Noting that she owns a sexy sheath dress with a “strategically placed slit,” Heasley described Gurung’s design philosophy as “so editorial,” adding, “Prabal is a master at mixing materials, fabrics and textures — he pulls it off in such a way that each piece becomes its own artistic statement. His ingenuity at mixing sporty ease with unabashed glamor has made his label a huge success.”
A collection with a designer label can sell better than the regular assortment. “It’s varied with each collection,” Heasley replied, when asked how the designer products fare. “We get incredible pickup from the various collections, but I can’t answer that across the broad. We see amazing traffic and a lot of interest with each designer and have seen very good sell-throughs…We are getting ready to announce other strategic partnerships.”
Another piece of the modernization strategy is Lane Bryant’s feisty “I’m No Angel” campaign launched last February. It encourages women to be confident in their own skin and own it. “I feel [the campaign] has a lot of traction,” Heasley said. “We’re getting it ready for the fall. It’s about a celebration of women.” The Lane Bryant woman, Heasley added, “is like all women in America. She is active. She is beautiful. She has a life.”
Gurung said he was impressed that large-size model Ashley Graham this year appeared on the cover of the Sports Illustrated swimsuit issue, and was struck when he saw an “I’m No Angel” ad on the side of a bus. “For me it was a call out. Just to be able to celebrate diversity of any kind is something I wanted to be part of. I am a very instinctive person.”
Partnering with Lane Bryant, a division of the Ascena Retail Group, ” just felt right for me to do. I have dressed women of all sizes from day one,” when he launched his collection in 2009. “I made a gown for the cover of O for Oprah Winfrey, who shared the cover with Ellen DeGeneres. It didn’t even look like it was a different size. It was an incredible opportunity. I don’t care about the size of women. I’m more interested in the essence of who she is. I want to be able in my own way to reach out to all these women who feel sidelined, and say to them, ‘You do matter to me.’

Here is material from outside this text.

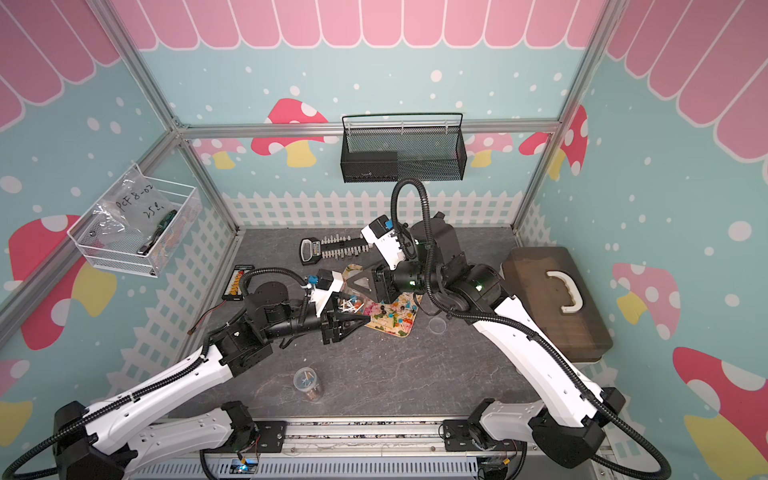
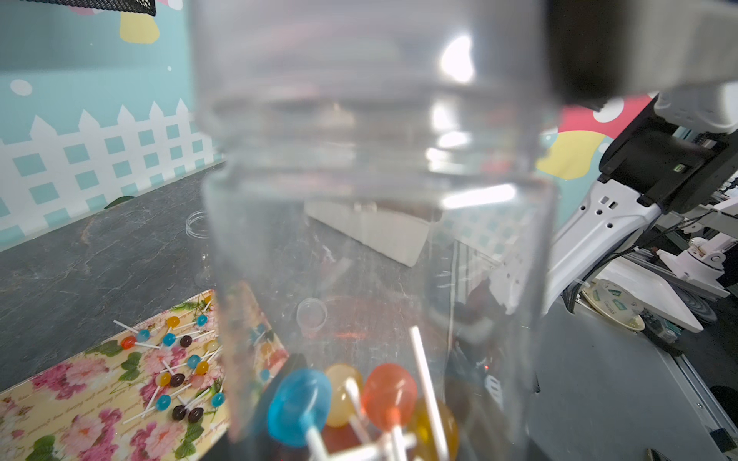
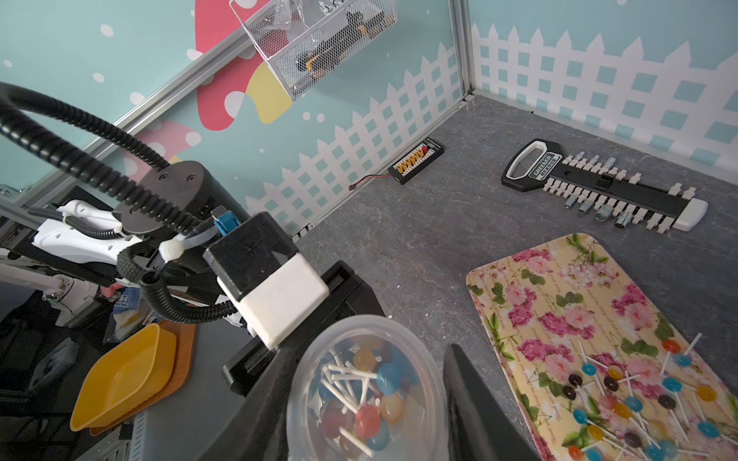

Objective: Pour the candies out of the jar
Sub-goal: Unscrew the lid from the jar.

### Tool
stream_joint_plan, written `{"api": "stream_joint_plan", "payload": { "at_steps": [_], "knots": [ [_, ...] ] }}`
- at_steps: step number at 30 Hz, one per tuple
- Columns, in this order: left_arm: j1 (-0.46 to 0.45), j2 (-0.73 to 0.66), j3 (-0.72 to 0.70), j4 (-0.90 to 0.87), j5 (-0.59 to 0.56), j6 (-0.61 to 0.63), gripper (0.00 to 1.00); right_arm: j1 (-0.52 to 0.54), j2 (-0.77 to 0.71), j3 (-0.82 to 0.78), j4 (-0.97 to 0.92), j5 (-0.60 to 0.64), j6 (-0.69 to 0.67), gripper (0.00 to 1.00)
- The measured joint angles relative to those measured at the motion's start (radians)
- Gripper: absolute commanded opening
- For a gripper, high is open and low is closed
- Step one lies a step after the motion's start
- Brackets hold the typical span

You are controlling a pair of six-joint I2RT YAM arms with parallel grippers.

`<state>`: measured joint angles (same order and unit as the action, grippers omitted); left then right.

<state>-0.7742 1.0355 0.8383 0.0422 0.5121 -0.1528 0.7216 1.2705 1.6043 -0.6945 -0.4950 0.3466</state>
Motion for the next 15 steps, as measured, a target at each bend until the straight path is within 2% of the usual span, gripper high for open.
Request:
{"api": "stream_joint_plan", "payload": {
  "at_steps": [9, 15],
  "knots": [
    [0.000, -0.028, 0.000, 0.066, 0.066, 0.001, 0.47, -0.027, -0.013, 0.002, 0.069, -0.222, -0.326, 0.41],
    [0.000, -0.030, 0.000, 0.103, 0.107, 0.001, 0.48, -0.043, -0.006, 0.015, 0.072, -0.319, -0.429, 0.41]
  ]
}}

“Everyone of us wants to feel validated, that we are being heard, that we matter. I felt this particular group of people were kind of not really truly being addressed. In a way, as a designer, I am already excluding a lot of people,” meaning those that can’t afford his high styles. “Besides the personal and creative considerations, I look at the business side. Plus size is a huge market and one of the most neglected.”
Creating large-size fashion for the masses is not really a technical challenge, Gurung said. “I am the aesthetic director and they are the ones who have the technical solutions. The styles and silhouettes are really true to our design aesthetic. There is really not necessarily anything we are avoiding,” he said.